Adrianna Zigarlick

Students put brains to the test at Science Olympics

Creating a “house of cards” strong enough to support a 10-pound bucket of nails was difficult, but do-able. Four out of five student teams at Saturday’s APEGA Science Olympics at Red Deer’s West Park Middle School managed to create a sturdy, foot-high base for the hefty nail bucket using only index cards and elastic bands.

Creating a “house of cards” strong enough to support a 10-pound bucket of nails was difficult, but do-able.

Four out of five student teams at Saturday’s APEGA Science Olympics at Red Deer’s West Park Middle School managed to create a sturdy, foot-high base for the hefty nail bucket using only index cards and elastic bands.

But as in real life, budgets matter.

And only one team — the Periodic Table Dancers from Rocky Mountain House — did it using the least materials possible.

The Grade-10 students from West Central High School won the House of Cards challenge at the 10th-annual Science Olympics by building a narrow circular tower of index cards. Four carefully stacked tiers were made up of vertically rolled cards held together by elastics.

“We tried to find a sturdy shape and (circles) spread the weight better,” said team member Taylor Lund, who admitted it helped paying attention to principles learned in science class.

Nearly 100 young Science Olympians from schools from Red Deer, Sylvan Lake, Ponoka, Spruce View and Rocky Mountain House tackled six different problems, including making carbon formations for graphite, charcoal and diamond, out of jujubes and toothpicks. (This task was allotted to middle school competitors at the games, hosted by the Association of Professional Engineers and Geoscientists of Alberta.)

The goal was promoting creativity and fun around science and mathematics. “We’d like to encourage more students to continue their studies” after high school and go into science careers, said volunteer co-organizer and APEGA member Bruce Thorne, an engineer with aerospace experience.

Participants from Grade 7 to 12 had to brainstorm for ideas, then test out different solutions for each problem. “We have no idea what (results) we’re going to get” from each half-hour challenge, added Thorne.

For instance, one team built a tower of cardboard triangles for the House of Cards competition. This was also a strong support for the box of nails, but required more building materials. Michelle Kim said her Angry Nerds team from Rocky’s West Central High School opted to experiment because almost everyone else was rolling their index cards.
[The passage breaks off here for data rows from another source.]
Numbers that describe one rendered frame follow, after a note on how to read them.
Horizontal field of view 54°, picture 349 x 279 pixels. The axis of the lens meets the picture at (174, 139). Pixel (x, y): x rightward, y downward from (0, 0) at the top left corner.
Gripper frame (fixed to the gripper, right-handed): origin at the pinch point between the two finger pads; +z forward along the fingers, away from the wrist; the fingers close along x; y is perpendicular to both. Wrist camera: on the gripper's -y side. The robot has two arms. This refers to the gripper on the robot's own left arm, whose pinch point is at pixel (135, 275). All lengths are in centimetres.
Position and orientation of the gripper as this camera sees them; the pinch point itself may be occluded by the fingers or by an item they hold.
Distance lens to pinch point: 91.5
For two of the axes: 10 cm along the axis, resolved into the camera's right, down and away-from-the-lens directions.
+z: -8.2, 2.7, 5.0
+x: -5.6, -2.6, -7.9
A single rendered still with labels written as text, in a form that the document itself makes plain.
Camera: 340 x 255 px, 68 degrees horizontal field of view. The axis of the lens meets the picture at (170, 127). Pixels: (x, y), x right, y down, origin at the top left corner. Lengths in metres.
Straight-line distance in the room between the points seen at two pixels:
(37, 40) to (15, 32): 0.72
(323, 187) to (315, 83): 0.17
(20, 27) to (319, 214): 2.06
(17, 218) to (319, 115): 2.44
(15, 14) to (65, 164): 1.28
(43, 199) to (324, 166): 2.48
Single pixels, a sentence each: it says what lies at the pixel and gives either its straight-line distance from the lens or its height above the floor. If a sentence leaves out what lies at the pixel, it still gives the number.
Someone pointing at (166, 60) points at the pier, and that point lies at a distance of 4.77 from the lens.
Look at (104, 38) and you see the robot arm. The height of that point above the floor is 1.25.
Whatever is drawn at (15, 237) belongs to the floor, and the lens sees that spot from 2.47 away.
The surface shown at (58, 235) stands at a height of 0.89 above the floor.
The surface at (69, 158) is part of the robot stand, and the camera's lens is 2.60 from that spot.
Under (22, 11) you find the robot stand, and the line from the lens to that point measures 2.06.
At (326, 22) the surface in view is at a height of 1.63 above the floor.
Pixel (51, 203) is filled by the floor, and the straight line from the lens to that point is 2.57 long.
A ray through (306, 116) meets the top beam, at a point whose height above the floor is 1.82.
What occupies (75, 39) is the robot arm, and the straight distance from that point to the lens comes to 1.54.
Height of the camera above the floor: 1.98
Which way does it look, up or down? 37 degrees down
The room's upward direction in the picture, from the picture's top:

“We were trying to think outside the box.”

Less successful was Team Absolute Zero. The students from St. Augustine School in Ponoka folded index cards into accordion shapes or notched them, and their structure ended up too short and didn’t support the nails.

“It was still fun, and a good experience,” said team member Ivan Penales, who aimed for better team co-ordination and execution in the next task.

His science teacher, Brad Normandeau, liked the light-hearted, problem-solving aspect of the annual science competition. He believes it takes students beyond what they learn in school, requiring them to apply their science knowledge to “real world situations,” not just multiple choice tests.

Twelve out of the 21 high school students who participated in the Olympics were female, puncturing the notion that girls don’t enjoy science.

Among them was Holly McVea, a Grade 11 student from Rocky, who said many of her relatives are scientific, and she looks forward to working in chemistry as a teacher or researcher.

Axee Anger, a Grade 10 student from Rocky, believes more females are attracted to medicine, while males steer toward engineering.